**Exercise objective**:
Set down each record exactly as written.
─── Records provided ───
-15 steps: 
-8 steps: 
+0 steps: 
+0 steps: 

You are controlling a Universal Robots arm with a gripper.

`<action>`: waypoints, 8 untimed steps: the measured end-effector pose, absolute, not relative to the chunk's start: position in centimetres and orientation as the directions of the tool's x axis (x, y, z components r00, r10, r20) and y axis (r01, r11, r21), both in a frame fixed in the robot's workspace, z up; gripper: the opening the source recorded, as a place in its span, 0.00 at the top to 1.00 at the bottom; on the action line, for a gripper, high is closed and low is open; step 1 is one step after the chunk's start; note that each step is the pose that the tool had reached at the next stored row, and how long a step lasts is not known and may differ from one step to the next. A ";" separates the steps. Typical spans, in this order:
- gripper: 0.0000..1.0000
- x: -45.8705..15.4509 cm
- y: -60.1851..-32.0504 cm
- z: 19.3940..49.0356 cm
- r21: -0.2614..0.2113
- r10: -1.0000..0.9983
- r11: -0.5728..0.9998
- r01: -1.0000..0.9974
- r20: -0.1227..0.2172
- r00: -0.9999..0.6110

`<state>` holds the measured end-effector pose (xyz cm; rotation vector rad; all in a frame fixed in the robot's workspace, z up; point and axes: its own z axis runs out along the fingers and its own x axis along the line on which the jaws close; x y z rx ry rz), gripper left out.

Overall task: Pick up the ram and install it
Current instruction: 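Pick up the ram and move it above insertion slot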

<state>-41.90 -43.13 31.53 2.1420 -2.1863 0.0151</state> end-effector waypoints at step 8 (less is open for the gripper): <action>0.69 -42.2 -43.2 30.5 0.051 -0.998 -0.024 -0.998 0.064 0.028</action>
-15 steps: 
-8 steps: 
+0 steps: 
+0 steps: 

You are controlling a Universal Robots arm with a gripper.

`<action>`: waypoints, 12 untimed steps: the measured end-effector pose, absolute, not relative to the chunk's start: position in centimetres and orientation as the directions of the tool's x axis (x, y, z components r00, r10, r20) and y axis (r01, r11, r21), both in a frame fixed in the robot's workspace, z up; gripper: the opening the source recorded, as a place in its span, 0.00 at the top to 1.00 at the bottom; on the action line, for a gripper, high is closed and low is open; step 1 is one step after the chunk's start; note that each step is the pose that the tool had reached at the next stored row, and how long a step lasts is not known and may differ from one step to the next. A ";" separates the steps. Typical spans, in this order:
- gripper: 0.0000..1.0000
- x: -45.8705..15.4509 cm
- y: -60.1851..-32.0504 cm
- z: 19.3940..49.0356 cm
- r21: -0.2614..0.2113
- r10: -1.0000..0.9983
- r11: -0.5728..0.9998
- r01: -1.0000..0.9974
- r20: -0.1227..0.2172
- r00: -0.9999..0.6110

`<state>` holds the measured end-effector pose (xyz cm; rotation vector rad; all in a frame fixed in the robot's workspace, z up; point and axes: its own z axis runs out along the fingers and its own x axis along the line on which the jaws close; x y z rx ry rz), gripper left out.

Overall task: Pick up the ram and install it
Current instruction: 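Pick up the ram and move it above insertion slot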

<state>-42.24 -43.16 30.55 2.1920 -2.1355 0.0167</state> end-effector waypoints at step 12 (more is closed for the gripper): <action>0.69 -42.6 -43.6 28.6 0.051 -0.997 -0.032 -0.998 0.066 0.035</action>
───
**Answer to the exercise**:
-15 steps: 
-8 steps: 
+0 steps: 
+0 steps: 

You are controlling a Universal Robots arm with a gripper.

`<action>`: waypoints, 8 untimed steps: the measured end-effector pose, absolute, not relative to the chunk's start: position in centimetres and orientation as the directions of the tool's x axis (x, y, z components r00, r10, r20) and y axis (r01, r11, r21), both in a frame fixed in the robot's workspace, z up; gripper: the opening the source recorded, as a place in its span, 0.00 at the top to 1.00 at the bottom; on the action line, for a gripper, high is closed and low is open; step 1 is one step after the chunk's start; note that each step is the pose that the tool had reached at the next stored row, and how long a step lasts is not known and may differ from one step to the next. A ";" separates the steps. Typical spans, in this order:
- gripper: 0.0000..1.0000
- x: -45.8705..15.4509 cm
- y: -60.1851..-32.0504 cm
- z: 19.3940..49.0356 cm
- r21: -0.2614..0.2113
- r10: -1.0000..0.9983
- r11: -0.5728..0.9998
- r01: -1.0000..0.9974
- r20: -0.1227..0.2172
- r00: -0.9999..0.6110

`<state>` holds the measured end-effector pose (xyz cm; rotation vector rad; all in a frame fixed in the robot's workspace, z up; point and axes: its own z axis runs out along the fingers and its own x axis along the line on which the jaws close; x y z rx ry rz), gripper left out.

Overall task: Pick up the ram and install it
Current instruction: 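Pick up the ram and move it above insertion slot
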
<state>-41.90 -43.13 31.53 2.1420 -2.1863 0.0151</state> end-effector waypoints at step 8 (less is open for the gripper): <action>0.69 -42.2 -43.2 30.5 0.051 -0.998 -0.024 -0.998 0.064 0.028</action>
-15 steps: 
-8 steps: 
+0 steps: 
+0 steps: 

You are controlling a Universal Robots arm with a gripper.

`<action>`: waypoints, 12 untimed steps: the measured end-effector pose, absolute, not relative to the chunk's start: position in centimetres and orientation as the directions of the tool's x axis (x, y, z components r00, r10, r20) and y axis (r01, r11, r21), both in a frame fixed in the robot's workspace, z up; gripper: the opening the source recorded, as a place in its span, 0.00 at the top to 1.00 at the bottom; on the action line, for a gripper, high is closed and low is open; step 1 is one step after the chunk's start; note that each step is the pose that the tool had reached at the next stored row, and how long a step lasts is not known and may differ from one step to the next. A ";" separates the steps. Typical spans, in this order:
- gripper: 0.0000..1.0000
- x: -45.8705..15.4509 cm
- y: -60.1851..-32.0504 cm
- z: 19.3940..49.0356 cm
- r21: -0.2614..0.2113
- r10: -1.0000..0.9983
- r11: -0.5728..0.9998
- r01: -1.0000..0.9974
- r20: -0.1227..0.2172
- r00: -0.9999..0.6110

`<state>` holds the measured end-effector pose (xyz cm; rotation vector rad; all in a frame fixed in the robot's workspace, z up; point and axes: its own z axis runs out along the fingers and its own x axis along the line on which the jaws close; x y z rx ry rz), gripper left out.

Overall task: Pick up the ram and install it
Current instruction: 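Pick up the ram and move it above insertion slot
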
<state>-42.24 -43.16 30.55 2.1920 -2.1355 0.0167</state> end-effector waypoints at step 12 (more is closed for the gripper): <action>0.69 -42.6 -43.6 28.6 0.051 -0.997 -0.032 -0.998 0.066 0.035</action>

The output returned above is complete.